__Work task__
Please copy the leading lines of the entries below exactly, concluding with the line in which "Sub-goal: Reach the" occurs.

__Records for this exercise__
**********

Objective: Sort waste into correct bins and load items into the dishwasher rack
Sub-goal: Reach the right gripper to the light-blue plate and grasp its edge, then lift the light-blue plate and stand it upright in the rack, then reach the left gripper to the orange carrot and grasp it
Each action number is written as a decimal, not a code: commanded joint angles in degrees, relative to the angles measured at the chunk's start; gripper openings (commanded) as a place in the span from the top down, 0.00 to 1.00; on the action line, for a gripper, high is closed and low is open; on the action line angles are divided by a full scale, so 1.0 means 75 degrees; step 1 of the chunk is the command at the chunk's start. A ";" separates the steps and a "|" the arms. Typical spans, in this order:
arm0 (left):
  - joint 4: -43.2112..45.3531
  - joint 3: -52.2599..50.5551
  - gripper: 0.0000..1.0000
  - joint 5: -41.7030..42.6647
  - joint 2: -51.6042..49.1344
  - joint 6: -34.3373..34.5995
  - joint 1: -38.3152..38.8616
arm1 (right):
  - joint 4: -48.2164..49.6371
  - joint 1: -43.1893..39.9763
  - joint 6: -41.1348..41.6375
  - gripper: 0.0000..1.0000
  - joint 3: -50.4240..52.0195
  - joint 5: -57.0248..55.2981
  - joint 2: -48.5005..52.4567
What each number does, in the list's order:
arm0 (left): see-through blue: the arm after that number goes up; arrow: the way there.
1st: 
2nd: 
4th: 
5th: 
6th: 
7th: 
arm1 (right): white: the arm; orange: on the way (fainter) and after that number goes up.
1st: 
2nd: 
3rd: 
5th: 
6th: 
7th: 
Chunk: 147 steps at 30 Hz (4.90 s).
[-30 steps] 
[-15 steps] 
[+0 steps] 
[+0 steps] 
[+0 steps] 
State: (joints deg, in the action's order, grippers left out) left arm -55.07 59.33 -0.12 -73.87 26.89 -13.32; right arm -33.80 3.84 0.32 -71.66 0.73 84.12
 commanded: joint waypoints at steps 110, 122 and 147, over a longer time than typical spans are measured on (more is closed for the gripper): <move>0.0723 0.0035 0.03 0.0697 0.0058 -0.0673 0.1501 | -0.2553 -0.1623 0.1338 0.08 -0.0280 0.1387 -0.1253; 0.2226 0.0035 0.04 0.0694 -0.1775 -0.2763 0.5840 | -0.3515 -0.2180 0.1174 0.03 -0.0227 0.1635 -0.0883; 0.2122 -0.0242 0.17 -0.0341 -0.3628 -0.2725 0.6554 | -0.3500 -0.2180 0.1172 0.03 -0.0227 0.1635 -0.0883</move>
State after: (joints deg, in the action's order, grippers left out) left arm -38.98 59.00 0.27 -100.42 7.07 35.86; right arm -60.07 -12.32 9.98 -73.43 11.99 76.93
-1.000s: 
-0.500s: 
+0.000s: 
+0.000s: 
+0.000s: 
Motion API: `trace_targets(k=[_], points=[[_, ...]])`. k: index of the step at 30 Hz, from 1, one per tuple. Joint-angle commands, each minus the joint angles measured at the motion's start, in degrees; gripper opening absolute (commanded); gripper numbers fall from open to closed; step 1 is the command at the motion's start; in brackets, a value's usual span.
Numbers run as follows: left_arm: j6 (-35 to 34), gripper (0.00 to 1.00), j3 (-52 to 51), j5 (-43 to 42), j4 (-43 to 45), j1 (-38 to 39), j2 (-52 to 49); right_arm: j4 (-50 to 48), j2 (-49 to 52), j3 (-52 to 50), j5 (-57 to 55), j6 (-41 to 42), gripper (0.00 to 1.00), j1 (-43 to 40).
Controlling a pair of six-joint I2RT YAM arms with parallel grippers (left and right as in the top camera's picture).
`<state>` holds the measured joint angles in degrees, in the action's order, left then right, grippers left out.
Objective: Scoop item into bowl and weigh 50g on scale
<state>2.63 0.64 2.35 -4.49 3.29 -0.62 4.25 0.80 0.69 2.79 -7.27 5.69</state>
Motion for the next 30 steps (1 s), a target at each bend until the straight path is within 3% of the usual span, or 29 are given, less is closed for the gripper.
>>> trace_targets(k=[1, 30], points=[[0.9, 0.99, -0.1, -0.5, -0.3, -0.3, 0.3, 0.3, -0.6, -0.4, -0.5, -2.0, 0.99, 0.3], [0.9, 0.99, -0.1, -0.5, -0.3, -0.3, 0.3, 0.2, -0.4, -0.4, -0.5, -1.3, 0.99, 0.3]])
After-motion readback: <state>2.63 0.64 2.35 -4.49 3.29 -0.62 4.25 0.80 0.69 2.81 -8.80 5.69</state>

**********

__Result of the task__
Objective: Sort waste into correct bins and load items into the dishwasher rack
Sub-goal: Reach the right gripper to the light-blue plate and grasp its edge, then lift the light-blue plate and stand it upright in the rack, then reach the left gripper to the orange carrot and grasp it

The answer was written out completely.